• [DATA FOR THE TASK]
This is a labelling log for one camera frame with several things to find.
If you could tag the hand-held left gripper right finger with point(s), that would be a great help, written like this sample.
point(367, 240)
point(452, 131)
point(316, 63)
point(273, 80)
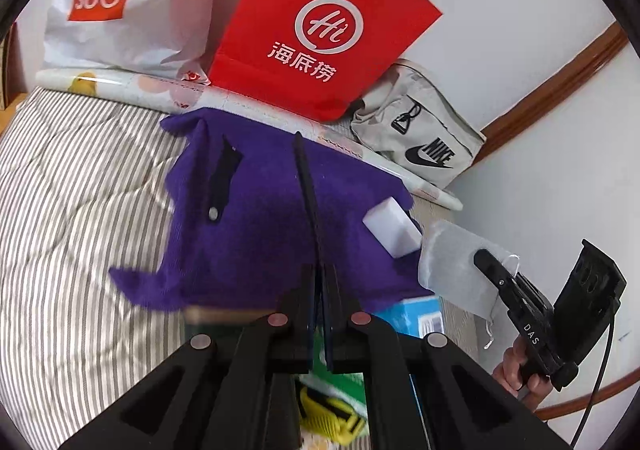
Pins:
point(345, 335)

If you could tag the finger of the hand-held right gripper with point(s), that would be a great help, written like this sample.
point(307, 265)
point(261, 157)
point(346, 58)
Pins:
point(492, 267)

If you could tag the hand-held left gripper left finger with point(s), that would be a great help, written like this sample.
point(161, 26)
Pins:
point(295, 330)

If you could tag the green packet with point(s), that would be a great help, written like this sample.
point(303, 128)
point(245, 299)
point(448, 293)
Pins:
point(345, 382)

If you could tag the white sponge block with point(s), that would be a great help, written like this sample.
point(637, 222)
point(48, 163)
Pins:
point(395, 230)

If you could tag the person's right hand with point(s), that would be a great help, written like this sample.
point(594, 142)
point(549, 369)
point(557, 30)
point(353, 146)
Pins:
point(510, 367)

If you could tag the blue tissue pack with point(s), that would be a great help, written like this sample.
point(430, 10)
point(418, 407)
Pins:
point(400, 317)

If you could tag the purple towel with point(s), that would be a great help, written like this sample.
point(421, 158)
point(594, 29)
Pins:
point(260, 230)

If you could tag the grey fabric zip bag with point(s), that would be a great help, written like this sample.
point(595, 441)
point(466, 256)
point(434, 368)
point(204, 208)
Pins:
point(380, 125)

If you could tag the rolled printed paper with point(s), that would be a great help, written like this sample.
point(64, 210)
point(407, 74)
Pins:
point(125, 90)

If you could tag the red paper bag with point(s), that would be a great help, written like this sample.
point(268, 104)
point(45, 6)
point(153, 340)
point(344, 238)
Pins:
point(260, 30)

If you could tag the white plastic shopping bag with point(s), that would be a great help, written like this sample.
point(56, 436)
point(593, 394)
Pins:
point(165, 5)

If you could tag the wooden door frame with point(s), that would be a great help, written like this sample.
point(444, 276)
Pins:
point(550, 90)

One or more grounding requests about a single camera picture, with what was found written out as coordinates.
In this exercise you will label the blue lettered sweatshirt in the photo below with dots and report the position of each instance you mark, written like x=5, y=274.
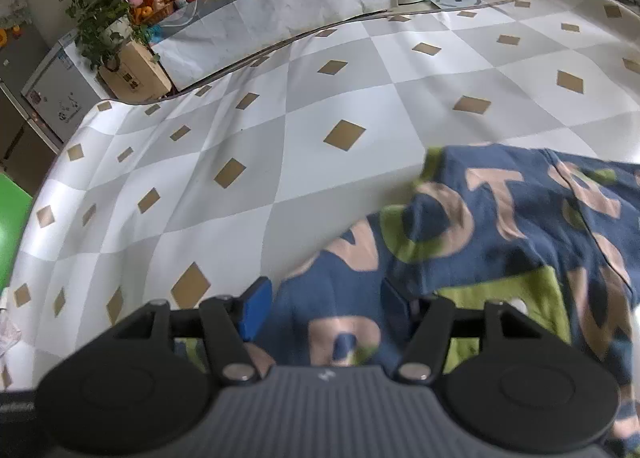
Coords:
x=500, y=218

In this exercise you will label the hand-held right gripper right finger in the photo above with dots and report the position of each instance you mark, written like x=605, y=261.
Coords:
x=398, y=302

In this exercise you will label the green plastic chair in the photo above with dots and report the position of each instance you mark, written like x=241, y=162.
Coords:
x=12, y=223

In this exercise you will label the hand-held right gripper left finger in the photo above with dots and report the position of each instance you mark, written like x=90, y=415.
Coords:
x=256, y=309

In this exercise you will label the round-dial floor scale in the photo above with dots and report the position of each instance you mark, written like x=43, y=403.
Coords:
x=456, y=1

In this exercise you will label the pink white rag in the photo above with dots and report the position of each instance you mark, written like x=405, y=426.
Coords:
x=7, y=333

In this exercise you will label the grey white checkered tablecloth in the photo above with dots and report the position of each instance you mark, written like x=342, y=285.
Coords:
x=300, y=138

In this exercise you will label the cardboard box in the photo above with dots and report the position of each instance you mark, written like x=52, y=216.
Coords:
x=135, y=73

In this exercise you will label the white chest freezer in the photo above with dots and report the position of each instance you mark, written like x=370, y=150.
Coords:
x=60, y=93

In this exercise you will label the fruit basket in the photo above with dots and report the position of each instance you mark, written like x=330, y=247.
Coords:
x=162, y=0

• [ACTIVITY]
Show every line of the material that includes the string "camera".

• [SOLUTION]
This is a labelling log for one camera frame with several things to find.
One or more grounding requests about a single camera picture, with what was found written out as coordinates.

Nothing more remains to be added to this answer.